CS297 Proposal
Yioop! Full Historical Indexing in Cache Navigation
Akshat Kukreti (akshat.kukreti@students.sjsu.edu)
Advisor: Dr. Chris Pollett
Description:
Yioop! displays a link to cached versions of web pages when showing the results
of a query. The links within these cached pages redirect the user to pages
that are live at that time. The first goal of my project is to add a feature to Yioop!
that enables following links to cached versions of web pages instead of
live ones depending upon the time when the parent web page was crawled. This
feature will be similar to The Internet Archive WayBack Machine. The user
will also be able to do a text search in the cached version. Yioop! is currently
optimized to search single indexes at a time. The second goal of the project is to
allow fast searches in multiple indexes. The third goal of the project is to modify
the fetchers for handling Etags.
Schedule:
Week 1:
Sep.4-11 | Read [Kahle 96], [Rackley 09] |
Week 2:
Sep.12-18 | Understand the JavaScript used in the
Internet Archive |
Week 3:
Sep.19-25 | Deliverable 1: Code a script similar to the one
read in the previous week and test it. |
Week 4:
Sep.26-Oct.2 | Read chapter 15 [Buttcher 10] and understand
how Yioop! searches across an index |
Week 5:
Oct.3-9 | Understand the Yioop! index dictionary |
Week 6:
Oct.10-16 | Deliverable 2: Modify the Yioop! index
dictionary and test search across multiple indexes |
Week 7:
Oct.17-23 | Read chapter 13 [Buttcher 10] |
Week 8:
Oct.24-30 | Understand Yioop!'s caching mechanism |
Week 9:
Oct.31-Nov.6 | Deliverable 3: Alter links and test
modified links for redirection to cached results |
Week 10:
Nov.7-13 | Read about Etags |
Week 11:
Nov.14-20 | Read and understand Yioop! fetcher code |
Week 12:
Nov.21-27 | Deliverable 4: Test modified Yioop! fetcher
for handling of Etags |
Week 13-14:
Nov.28-Dec.11 | Work on final report |
Week 15:
Dec.12-18 | Deliverable 5: CS297 report |
Deliverables:
The full project will be done when CS298 is completed. The following will
be done by the end of CS297:
1. Code a script similar to the JavaScript used in the Internet archive and
test it.
2. Understand the indexing in Yioop! and make a non-trivial modification
to the index dictionary in Yioop! to enable searching across multiple indexes.
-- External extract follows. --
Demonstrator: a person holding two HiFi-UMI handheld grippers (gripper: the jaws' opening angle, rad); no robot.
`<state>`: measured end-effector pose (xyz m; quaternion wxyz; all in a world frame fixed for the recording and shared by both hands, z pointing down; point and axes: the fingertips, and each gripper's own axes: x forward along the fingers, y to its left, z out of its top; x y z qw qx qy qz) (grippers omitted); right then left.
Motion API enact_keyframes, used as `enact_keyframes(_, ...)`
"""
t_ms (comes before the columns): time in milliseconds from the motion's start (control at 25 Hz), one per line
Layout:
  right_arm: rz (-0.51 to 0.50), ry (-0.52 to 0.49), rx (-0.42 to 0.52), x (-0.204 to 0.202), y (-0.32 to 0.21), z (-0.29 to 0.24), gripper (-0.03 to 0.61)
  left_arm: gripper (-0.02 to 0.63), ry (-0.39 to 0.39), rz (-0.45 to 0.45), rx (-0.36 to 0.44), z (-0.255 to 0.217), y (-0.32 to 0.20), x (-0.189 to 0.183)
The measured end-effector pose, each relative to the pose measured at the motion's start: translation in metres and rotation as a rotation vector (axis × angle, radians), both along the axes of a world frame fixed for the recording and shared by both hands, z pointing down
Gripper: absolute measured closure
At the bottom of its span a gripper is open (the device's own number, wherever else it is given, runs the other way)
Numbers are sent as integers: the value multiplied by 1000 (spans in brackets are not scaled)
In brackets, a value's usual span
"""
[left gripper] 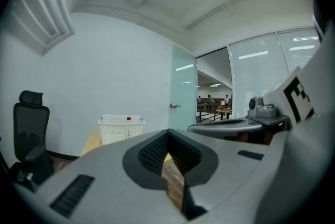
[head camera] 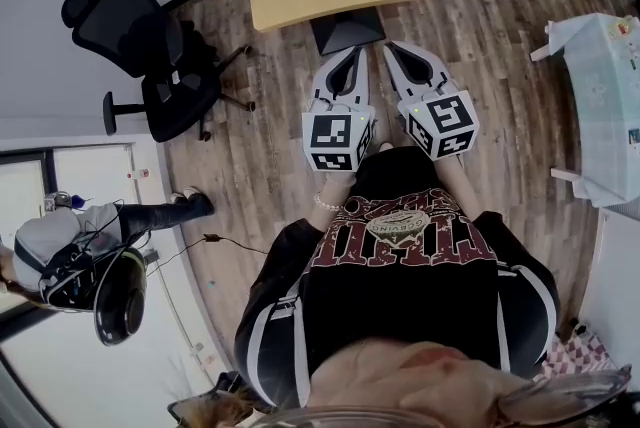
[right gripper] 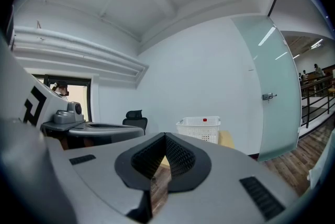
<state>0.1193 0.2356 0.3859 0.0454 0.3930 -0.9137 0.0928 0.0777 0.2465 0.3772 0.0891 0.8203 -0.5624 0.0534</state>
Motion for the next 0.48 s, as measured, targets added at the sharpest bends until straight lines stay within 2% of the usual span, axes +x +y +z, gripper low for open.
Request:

3. Alter links so that they go to cached results within a single index.
4. Modify the Yioop! fetcher and test for handling Etags
5. CS297 final report containing a summary of what was done during the
semester, and future work.
References:
[Buttcher 10] Information Retrieval: Implementing and Evaluating Search Engines.
Stefan Buttcher, Charles L.A. Clarke, Gordon V. Cormack.
The MIT Press. 2010.
[Kahle 96] Archiving the Internet. Brewster Kahle. Internet Archive. 1996.
[Rackley 09] Internet Archive. Marilyn Rackley. Library, Harvard University,
Cambridge, Massacheussets, U.S.A. 2009.
|